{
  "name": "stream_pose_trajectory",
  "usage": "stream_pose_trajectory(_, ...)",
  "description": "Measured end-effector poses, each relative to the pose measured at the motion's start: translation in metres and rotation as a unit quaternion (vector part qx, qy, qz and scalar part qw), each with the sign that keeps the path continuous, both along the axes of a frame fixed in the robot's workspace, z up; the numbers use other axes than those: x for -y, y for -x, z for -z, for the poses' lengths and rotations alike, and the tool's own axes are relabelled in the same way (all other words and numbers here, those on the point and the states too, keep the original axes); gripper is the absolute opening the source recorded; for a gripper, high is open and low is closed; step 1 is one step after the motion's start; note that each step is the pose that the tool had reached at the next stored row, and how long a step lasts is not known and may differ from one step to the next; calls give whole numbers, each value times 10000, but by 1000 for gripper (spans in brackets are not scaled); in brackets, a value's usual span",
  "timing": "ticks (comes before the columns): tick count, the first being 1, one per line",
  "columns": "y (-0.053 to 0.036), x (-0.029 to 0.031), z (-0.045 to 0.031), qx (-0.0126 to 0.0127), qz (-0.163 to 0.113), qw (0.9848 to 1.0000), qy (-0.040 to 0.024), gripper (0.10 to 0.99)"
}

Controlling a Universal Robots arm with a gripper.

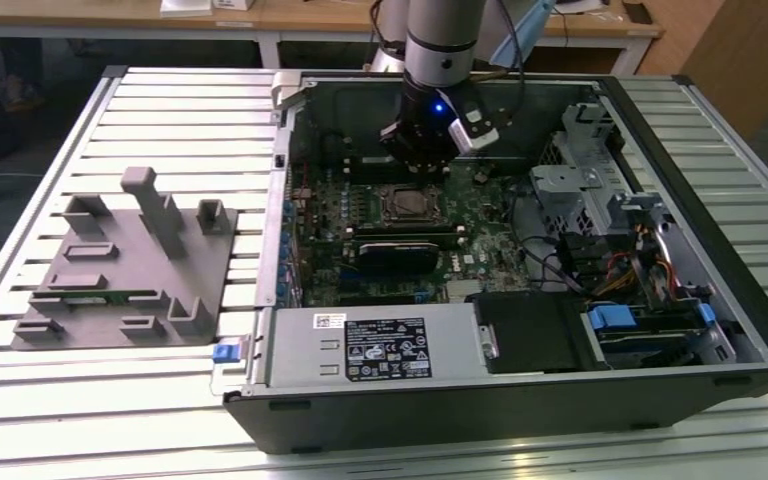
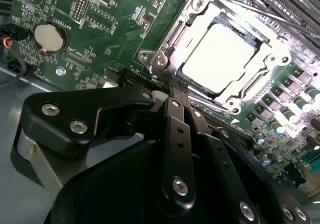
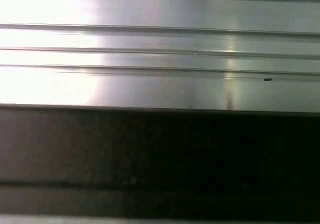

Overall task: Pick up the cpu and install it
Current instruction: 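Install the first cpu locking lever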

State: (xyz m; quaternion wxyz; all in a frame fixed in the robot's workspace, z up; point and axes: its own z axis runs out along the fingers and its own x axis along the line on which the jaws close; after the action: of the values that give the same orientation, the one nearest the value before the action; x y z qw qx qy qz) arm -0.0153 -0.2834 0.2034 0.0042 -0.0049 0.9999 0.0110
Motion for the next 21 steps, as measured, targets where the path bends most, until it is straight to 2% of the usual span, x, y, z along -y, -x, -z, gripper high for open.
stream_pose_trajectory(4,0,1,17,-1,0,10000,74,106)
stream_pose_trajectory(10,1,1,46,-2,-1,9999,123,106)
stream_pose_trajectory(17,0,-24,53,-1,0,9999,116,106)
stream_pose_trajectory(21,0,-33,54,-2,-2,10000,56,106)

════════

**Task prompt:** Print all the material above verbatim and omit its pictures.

**Answer for the task:**
{
  "name": "stream_pose_trajectory",
  "usage": "stream_pose_trajectory(_, ...)",
  "description": "Measured end-effector poses, each relative to the pose measured at the motion's start: translation in metres and rotation as a unit quaternion (vector part qx, qy, qz and scalar part qw), each with the sign that keeps the path continuous, both along the axes of a frame fixed in the robot's workspace, z up; the numbers use other axes than those: x for -y, y for -x, z for -z, for the poses' lengths and rotations alike, and the tool's own axes are relabelled in the same way (all other words and numbers here, those on the point and the states too, keep the original axes); gripper is the absolute opening the source recorded; for a gripper, high is open and low is closed; step 1 is one step after the motion's start; note that each step is the pose that the tool had reached at the next stored row, and how long a step lasts is not known and may differ from one step to the next; calls give whole numbers, each value times 10000, but by 1000 for gripper (spans in brackets are not scaled); in brackets, a value's usual span",
  "timing": "ticks (comes before the columns): tick count, the first being 1, one per line",
  "columns": "y (-0.053 to 0.036), x (-0.029 to 0.031), z (-0.045 to 0.031), qx (-0.0126 to 0.0127), qz (-0.163 to 0.113), qw (0.9848 to 1.0000), qy (-0.040 to 0.024), gripper (0.10 to 0.99)"
}

Controlling a Universal Robots arm with a gripper.


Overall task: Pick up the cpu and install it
Current instruction: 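Install the first cpu locking lever
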
State: (xyz m; quaternion wxyz; all in a frame fixed in the robot's workspace, z up; point and axes: its own z axis runs out along the fingers and its own x axis along the line on which the jaws close; after the action: of the values that give the same orientation, the one nearest the value before the action; x y z qw qx qy qz) arm -0.0153 -0.2834 0.2034 0.0042 -0.0049 0.9999 0.0110
Motion for the next 21 steps, as measured, targets where the path bends most, until it is straight to 2% of the usual span, x, y, z along -y, -x, -z, gripper high for open.
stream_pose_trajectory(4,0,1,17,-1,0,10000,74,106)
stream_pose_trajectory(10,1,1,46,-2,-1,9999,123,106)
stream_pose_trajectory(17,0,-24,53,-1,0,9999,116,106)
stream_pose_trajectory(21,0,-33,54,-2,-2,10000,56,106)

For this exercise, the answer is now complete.